**What you have to do**
Every record below should be printed exactly as it appears.

**Given information**
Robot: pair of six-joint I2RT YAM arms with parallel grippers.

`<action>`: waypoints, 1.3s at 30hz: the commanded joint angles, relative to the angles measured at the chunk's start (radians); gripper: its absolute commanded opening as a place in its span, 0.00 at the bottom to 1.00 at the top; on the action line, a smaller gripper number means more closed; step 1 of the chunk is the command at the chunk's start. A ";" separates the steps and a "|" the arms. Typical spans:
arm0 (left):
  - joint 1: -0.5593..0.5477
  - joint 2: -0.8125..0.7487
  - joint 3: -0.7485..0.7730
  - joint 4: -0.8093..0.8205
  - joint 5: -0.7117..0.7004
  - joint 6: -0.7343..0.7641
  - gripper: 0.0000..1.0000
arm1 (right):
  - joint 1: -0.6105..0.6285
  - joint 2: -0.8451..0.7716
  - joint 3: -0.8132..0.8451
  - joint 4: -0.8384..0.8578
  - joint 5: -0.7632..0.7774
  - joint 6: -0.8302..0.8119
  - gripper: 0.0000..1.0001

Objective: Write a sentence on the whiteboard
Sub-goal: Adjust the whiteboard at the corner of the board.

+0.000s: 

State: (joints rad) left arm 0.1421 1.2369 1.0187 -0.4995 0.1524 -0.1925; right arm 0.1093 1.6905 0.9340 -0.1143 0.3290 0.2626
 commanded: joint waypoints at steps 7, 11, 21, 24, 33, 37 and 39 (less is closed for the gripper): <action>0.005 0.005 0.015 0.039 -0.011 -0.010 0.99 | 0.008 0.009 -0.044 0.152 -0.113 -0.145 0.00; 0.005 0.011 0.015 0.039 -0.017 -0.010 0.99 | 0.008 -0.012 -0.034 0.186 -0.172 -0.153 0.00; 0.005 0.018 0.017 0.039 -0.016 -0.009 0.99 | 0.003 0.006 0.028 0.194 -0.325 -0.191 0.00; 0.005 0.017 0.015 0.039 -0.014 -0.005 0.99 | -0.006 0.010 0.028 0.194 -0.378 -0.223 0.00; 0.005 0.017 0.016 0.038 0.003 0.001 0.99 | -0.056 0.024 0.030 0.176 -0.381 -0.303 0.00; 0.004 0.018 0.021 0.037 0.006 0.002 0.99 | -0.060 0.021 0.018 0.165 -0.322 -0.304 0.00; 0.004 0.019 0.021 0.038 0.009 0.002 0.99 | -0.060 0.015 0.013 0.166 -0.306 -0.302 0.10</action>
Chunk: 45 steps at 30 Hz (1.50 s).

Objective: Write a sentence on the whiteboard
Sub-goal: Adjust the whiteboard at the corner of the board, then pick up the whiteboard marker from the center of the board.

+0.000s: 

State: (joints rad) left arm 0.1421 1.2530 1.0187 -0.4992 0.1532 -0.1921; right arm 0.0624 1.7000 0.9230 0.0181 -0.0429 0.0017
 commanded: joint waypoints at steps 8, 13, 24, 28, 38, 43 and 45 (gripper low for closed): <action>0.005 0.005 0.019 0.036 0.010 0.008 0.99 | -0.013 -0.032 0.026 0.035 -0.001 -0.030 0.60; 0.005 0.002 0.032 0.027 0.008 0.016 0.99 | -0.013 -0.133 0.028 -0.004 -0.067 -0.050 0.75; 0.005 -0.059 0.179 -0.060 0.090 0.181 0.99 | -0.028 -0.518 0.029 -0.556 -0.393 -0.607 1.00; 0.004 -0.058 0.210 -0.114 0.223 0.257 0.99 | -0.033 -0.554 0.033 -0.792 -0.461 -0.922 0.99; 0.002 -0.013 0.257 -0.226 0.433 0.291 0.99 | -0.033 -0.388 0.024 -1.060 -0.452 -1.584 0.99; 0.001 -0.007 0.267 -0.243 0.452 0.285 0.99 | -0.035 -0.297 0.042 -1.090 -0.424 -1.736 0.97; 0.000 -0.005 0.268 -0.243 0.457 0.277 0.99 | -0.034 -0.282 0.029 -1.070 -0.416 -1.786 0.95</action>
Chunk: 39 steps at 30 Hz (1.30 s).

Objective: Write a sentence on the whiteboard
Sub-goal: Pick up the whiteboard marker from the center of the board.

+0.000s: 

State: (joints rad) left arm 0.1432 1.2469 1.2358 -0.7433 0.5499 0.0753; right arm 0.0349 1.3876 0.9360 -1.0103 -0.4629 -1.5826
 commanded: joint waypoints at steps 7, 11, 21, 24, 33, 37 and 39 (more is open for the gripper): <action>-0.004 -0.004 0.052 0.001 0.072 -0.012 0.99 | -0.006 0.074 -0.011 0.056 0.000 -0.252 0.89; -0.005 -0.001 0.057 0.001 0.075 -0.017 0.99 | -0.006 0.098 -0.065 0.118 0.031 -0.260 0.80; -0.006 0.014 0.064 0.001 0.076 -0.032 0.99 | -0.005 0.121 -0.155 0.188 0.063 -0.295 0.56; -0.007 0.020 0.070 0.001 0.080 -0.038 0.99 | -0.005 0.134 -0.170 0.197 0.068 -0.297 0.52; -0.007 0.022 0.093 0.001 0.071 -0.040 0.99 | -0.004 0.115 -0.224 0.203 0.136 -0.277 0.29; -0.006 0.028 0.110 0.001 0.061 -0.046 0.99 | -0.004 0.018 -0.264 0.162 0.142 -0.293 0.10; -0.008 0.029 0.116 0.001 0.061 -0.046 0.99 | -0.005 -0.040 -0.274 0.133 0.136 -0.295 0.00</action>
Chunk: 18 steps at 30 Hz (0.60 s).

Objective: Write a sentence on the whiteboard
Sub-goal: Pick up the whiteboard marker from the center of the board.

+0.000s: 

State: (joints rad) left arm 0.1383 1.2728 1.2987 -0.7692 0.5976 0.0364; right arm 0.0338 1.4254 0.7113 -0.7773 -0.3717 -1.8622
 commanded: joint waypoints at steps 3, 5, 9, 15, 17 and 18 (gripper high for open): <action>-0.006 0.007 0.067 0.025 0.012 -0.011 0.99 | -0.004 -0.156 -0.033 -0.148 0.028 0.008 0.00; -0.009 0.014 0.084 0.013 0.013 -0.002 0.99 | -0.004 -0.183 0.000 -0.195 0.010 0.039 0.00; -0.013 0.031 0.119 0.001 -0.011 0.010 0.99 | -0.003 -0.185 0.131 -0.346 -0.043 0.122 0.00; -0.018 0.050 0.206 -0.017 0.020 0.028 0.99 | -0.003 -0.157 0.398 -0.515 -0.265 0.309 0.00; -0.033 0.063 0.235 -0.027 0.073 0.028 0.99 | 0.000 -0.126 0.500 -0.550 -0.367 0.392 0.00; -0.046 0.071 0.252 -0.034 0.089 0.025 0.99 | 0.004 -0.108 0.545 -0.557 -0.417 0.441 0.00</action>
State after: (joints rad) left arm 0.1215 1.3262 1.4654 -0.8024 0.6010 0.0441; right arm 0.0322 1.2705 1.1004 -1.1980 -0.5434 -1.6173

**Expected answer**
Robot: pair of six-joint I2RT YAM arms with parallel grippers.

`<action>`: waypoints, 1.3s at 30hz: the commanded joint angles, relative to the angles measured at the chunk's start (radians); gripper: its absolute commanded opening as a place in its span, 0.00 at the bottom to 1.00 at the top; on the action line, a smaller gripper number means more closed; step 1 of the chunk is the command at the chunk's start. A ";" separates the steps and a "|" the arms. Typical spans:
arm0 (left):
  - joint 1: -0.5593..0.5477
  - joint 2: -0.8125..0.7487
  - joint 3: -0.7485..0.7730
  - joint 4: -0.8093..0.8205
  - joint 5: -0.7117..0.7004
  - joint 6: -0.7343..0.7641
  - gripper: 0.0000..1.0000
arm1 (right):
  - joint 1: -0.6105..0.6285
  - joint 2: -0.8451..0.7716
  - joint 3: -0.8132..0.8451
  - joint 4: -0.8384..0.8578
  - joint 5: -0.7632..0.7774
  - joint 6: -0.8302..0.8119
  - gripper: 0.0000..1.0001

Objective: Write a sentence on the whiteboard
Sub-goal: Adjust the whiteboard at the corner of the board.

+0.000s: 

State: (joints rad) left arm 0.1421 1.2369 1.0187 -0.4995 0.1524 -0.1925; right arm 0.1093 1.6905 0.9340 -0.1143 0.3290 0.2626
 commanded: joint waypoints at steps 7, 11, 21, 24, 33, 37 and 39 (less is closed for the gripper): <action>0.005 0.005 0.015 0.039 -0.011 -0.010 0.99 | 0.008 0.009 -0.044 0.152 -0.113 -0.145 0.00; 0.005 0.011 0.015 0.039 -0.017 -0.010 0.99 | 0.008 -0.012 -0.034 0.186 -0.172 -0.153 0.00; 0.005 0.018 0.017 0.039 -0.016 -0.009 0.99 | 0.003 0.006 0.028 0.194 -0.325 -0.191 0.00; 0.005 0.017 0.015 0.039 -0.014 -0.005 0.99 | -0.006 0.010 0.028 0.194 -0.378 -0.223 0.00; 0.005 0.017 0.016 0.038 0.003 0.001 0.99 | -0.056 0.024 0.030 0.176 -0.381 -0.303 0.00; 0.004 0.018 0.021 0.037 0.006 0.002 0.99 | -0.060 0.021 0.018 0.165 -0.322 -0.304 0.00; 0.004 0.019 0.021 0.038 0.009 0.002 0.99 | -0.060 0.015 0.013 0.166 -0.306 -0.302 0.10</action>
Chunk: 45 steps at 30 Hz (1.50 s).

Objective: Write a sentence on the whiteboard
Sub-goal: Adjust the whiteboard at the corner of the board, then pick up the whiteboard marker from the center of the board.

+0.000s: 

State: (joints rad) left arm 0.1421 1.2530 1.0187 -0.4992 0.1532 -0.1921; right arm 0.0624 1.7000 0.9230 0.0181 -0.0429 0.0017
 commanded: joint waypoints at steps 8, 13, 24, 28, 38, 43 and 45 (gripper low for closed): <action>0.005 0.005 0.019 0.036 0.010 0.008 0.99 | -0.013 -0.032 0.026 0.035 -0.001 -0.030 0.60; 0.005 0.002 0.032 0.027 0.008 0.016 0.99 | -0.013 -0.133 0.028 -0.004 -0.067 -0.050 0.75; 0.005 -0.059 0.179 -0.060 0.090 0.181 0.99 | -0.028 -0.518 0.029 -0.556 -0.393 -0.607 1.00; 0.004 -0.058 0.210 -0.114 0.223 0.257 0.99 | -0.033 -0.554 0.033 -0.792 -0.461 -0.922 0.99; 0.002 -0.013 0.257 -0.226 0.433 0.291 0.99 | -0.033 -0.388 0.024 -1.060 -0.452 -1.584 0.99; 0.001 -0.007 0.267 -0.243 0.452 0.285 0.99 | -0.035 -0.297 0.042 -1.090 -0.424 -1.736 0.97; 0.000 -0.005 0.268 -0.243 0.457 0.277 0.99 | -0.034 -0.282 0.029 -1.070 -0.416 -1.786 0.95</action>
Chunk: 39 steps at 30 Hz (1.30 s).

Objective: Write a sentence on the whiteboard
Sub-goal: Pick up the whiteboard marker from the center of the board.

+0.000s: 

State: (joints rad) left arm 0.1432 1.2469 1.2358 -0.7433 0.5499 0.0753; right arm 0.0349 1.3876 0.9360 -1.0103 -0.4629 -1.5826
 commanded: joint waypoints at steps 7, 11, 21, 24, 33, 37 and 39 (more is open for the gripper): <action>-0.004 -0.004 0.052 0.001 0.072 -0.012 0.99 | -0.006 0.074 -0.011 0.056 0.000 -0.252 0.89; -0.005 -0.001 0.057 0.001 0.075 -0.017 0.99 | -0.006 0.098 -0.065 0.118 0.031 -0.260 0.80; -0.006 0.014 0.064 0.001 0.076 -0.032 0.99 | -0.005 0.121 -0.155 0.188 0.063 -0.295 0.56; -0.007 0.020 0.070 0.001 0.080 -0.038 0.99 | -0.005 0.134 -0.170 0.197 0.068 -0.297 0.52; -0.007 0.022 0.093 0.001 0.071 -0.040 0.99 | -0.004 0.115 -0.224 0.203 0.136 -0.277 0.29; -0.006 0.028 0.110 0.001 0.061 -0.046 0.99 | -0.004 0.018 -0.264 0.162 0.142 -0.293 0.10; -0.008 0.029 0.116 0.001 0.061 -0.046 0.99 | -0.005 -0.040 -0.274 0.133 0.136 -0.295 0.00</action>
Chunk: 18 steps at 30 Hz (0.60 s).

Objective: Write a sentence on the whiteboard
Sub-goal: Pick up the whiteboard marker from the center of the board.

+0.000s: 

State: (joints rad) left arm 0.1383 1.2728 1.2987 -0.7692 0.5976 0.0364; right arm 0.0338 1.4254 0.7113 -0.7773 -0.3717 -1.8622
 commanded: joint waypoints at steps 3, 5, 9, 15, 17 and 18 (gripper high for open): <action>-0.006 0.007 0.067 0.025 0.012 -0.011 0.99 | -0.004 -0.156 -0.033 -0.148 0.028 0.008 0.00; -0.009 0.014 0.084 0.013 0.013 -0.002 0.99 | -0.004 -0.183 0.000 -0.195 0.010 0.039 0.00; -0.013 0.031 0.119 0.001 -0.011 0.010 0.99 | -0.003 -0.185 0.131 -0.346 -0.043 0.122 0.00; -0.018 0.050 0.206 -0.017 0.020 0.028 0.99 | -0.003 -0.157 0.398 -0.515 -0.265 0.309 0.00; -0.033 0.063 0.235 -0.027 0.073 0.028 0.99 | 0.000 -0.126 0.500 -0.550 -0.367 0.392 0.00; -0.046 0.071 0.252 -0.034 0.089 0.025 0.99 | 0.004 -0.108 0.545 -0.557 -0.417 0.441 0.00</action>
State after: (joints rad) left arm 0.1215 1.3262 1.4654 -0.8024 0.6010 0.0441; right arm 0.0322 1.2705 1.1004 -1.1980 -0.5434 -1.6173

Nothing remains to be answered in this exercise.